Deep Dive
Addressable LEDs for CharlieBoard
Controlling over 100 individual LEDs sounds daunting. LED matrices and addressable LEDs are two different approaches for solving this problem.
Turning LEDs on and off
This project, being inspired by other MBTA API display projects, was started with the assumption that controlling individual LEDs was straightforward. Looking back, I really don't know how I thought this was done.
When I think of LEDs, I usually picture Christmas lights: plug in a string and every bulb turns on at once, with no way to control them individually.
When looking at transit displays, it seems that it would be impossible to turn each LED on and off individually. Boston's transit system has over 100 stations, each being represented by at least two LEDs. How could you possibly control all of the LEDs individually?
Tricking the Human Eye
While controlling the LEDs individually seems overwhelming, some of these displays take advantage of "persistence of vision" to simplify the problem. These displays take advantage of the fact that the human eye retains an image for a short period of time, allowing an LED to appear to be on as long as it is blinking fast enough.
While this does not seem useful at first, it allows displays to multiplex many LEDs with a single microcontroller. For example, let's imagine controlling 20 LEDs. Instead of connecting these LEDs in parallel like Christmas lights, we can arrange them on a 4x5 grid. In this grid, the vertical lines are ground connections while the horizontal lines are power connections.
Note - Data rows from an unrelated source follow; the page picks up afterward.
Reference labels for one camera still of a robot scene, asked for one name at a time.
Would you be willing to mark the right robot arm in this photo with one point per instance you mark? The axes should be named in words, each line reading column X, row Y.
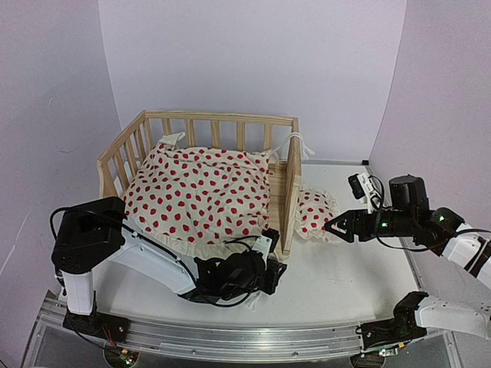
column 439, row 231

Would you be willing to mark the wooden pet bed frame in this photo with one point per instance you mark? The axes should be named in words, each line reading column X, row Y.
column 124, row 157

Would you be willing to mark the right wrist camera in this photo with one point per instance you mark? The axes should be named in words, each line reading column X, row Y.
column 363, row 189

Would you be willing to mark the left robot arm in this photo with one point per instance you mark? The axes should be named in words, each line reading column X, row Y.
column 99, row 231

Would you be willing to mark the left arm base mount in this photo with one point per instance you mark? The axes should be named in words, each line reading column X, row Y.
column 99, row 325

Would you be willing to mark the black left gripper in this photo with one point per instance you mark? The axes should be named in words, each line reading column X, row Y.
column 274, row 277

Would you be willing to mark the strawberry print ruffled mattress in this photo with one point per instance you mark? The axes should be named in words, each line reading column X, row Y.
column 198, row 201

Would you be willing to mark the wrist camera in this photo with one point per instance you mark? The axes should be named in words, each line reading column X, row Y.
column 265, row 244
column 363, row 189

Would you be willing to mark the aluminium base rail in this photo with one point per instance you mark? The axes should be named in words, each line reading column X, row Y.
column 246, row 344

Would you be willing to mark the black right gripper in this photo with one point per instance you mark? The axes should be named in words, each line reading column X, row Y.
column 350, row 218

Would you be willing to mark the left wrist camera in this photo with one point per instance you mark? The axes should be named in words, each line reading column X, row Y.
column 265, row 244

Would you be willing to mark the strawberry print small pillow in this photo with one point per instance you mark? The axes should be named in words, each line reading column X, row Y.
column 314, row 209

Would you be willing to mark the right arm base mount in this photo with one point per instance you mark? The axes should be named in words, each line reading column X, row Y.
column 401, row 328
In this arrangement, a microcontroller can control each LED by toggling a combination of ground and power lines. For example, to turn on the LED in the top left corner, the microcontroller would toggle the power line for the top row and the ground line for the left column. To turn on half of the LEDs, the microcontroller would toggle each combination individually, and then cycle through the combinations so fast that the human eye cannot perceive it.
Addressable LEDs
While persistence of vision is a cool trick, it requires more complicated layouts to work. Some displays, like CharlieBoard, use a different approach to control the LEDs.
For CharlieBoard, I decided to use LEDs from the WS2812B series. In this family of LEDs, each diode has its own embedded controller. Unlike traditional 2-pin LEDs, these LEDs have 4 pins: power, ground, data in, and data out. When wired up, these LEDs play telephone with each other. Data from a microcontroller is sent to the first LED in the chain. The controller in that LED processes what it should display, and sends the remainder of the data down the line, repeating the process all the way to the last LED in the chain.
WS2812B LEDs are more expensive than traditional 2-pin LEDs, but the added simplicity is worth it. A single data line driving the entire chain made designing the PCB much simpler. Additionally, these LEDs support full RGB color, enabling more interesting display modes.
Choosing between these approaches comes down to your project's needs, and working through that decision taught me a lot hardware design. These are the types of challenges you don't think about until you have to, and I came away with a much better understanding of the tradeoffs involved.